— YOUR TASK —
For any picture in the lines below, please leave it out and copy the rest exactly.

— STORED DATA —
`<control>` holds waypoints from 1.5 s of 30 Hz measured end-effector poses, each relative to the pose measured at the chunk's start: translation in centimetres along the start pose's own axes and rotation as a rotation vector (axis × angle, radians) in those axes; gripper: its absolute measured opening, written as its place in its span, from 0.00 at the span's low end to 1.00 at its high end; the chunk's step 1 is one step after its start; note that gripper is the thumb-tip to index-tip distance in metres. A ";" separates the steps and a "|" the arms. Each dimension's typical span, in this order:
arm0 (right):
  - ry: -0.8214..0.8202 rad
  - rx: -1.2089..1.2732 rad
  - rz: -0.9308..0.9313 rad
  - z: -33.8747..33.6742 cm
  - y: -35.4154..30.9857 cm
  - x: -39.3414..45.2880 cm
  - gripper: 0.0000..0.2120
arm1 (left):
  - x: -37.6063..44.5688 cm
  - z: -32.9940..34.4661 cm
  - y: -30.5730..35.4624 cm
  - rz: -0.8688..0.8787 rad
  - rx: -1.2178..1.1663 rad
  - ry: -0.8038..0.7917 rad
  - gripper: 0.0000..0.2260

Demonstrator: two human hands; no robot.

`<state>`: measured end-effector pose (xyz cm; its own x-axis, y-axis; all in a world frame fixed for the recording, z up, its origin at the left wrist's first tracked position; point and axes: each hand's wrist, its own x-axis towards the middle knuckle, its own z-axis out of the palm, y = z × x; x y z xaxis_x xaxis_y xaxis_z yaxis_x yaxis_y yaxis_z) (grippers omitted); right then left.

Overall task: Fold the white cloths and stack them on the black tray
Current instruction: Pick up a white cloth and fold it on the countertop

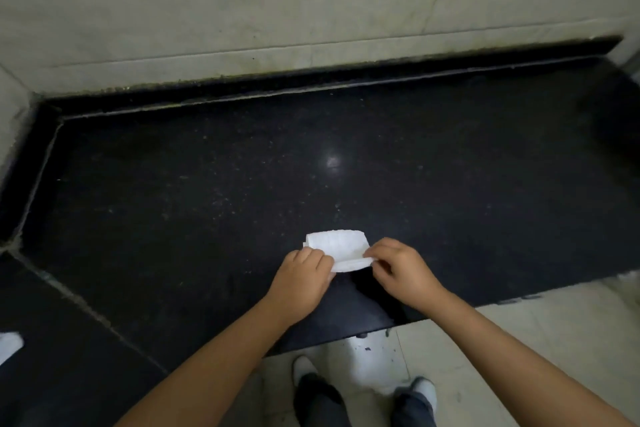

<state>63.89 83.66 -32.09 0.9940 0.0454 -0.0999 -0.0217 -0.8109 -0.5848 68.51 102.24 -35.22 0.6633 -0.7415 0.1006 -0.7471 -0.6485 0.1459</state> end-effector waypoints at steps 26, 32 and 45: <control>0.560 -0.192 0.531 -41.0 35.4 -32.5 0.11 | 38.2 -4.8 53.9 0.868 0.000 0.147 0.14; 0.607 -0.192 0.512 -52.5 44.5 -30.6 0.09 | 51.0 -5.1 61.8 0.720 -0.185 0.140 0.22; 0.683 0.104 0.380 -78.8 59.5 -18.9 0.10 | 77.3 -12.4 70.9 0.368 -0.566 0.300 0.08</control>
<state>52.31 -11.39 -1.54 0.7616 -0.6198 0.1891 -0.3496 -0.6386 -0.6855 67.34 1.05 -4.88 0.4179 -0.7624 0.4940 -0.8407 -0.1185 0.5283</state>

— RESPONSE —
`<control>` holds waypoints from 1.5 s of 30 Hz measured end-effector poses, each relative to the pose measured at the chunk's start: translation in centimetres along the start pose's own axes and rotation as a rotation vector (axis × angle, radians) in those axes; gripper: its absolute measured opening, written as its place in its span, from 0.00 at the span's low end to 1.00 at its high end; the chunk's step 1 is one step after its start; note that gripper is the thumb-tip to index-tip distance in metres. A ";" separates the steps and a "|" the arms. Each dimension's typical span, in this order:
arm0 (right):
  - ry: -0.8214..0.8202 rad
  - rx: -1.2089..1.2732 rad
  - rz: -0.9308..0.9313 rad
  - z: -33.8747..33.6742 cm
  - y: -35.4154..30.9857 cm
  - x: -39.3414..45.2880 cm
  - gripper: 0.0000..0.2120
arm1 (left):
  - x: -37.6063..44.5688 cm
  - z: -32.9940..34.4661 cm
  - y: -30.5730..35.4624 cm
  - rz: -0.8688..0.8787 rad
  - rx: -1.2178..1.1663 rad
  - ry: -0.8038..0.7917 rad
  - gripper: 0.0000..0.2260

Demonstrator: two human hands; no robot.

`<state>`: measured end-effector pose (xyz cm; its own x-axis, y-axis; all in a world frame fixed for the recording, z up, its origin at the left wrist's first tracked position; point and axes: each hand's wrist, its own x-axis towards the middle knuckle, its own z-axis out of the palm, y = z × x; x y z xaxis_x xaxis_y xaxis_z yaxis_x yaxis_y yaxis_z) (grippers omitted); right then left.

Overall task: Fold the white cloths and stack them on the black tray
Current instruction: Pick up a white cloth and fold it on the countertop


<state>63.89 83.66 -32.09 0.9940 0.0454 -0.0999 -0.0217 -0.8109 -0.5848 68.51 102.24 -35.22 0.6633 -0.7415 0.1006 -0.7471 -0.6485 0.1459</state> end-effector waypoints at steps 26, 32 and 45: <control>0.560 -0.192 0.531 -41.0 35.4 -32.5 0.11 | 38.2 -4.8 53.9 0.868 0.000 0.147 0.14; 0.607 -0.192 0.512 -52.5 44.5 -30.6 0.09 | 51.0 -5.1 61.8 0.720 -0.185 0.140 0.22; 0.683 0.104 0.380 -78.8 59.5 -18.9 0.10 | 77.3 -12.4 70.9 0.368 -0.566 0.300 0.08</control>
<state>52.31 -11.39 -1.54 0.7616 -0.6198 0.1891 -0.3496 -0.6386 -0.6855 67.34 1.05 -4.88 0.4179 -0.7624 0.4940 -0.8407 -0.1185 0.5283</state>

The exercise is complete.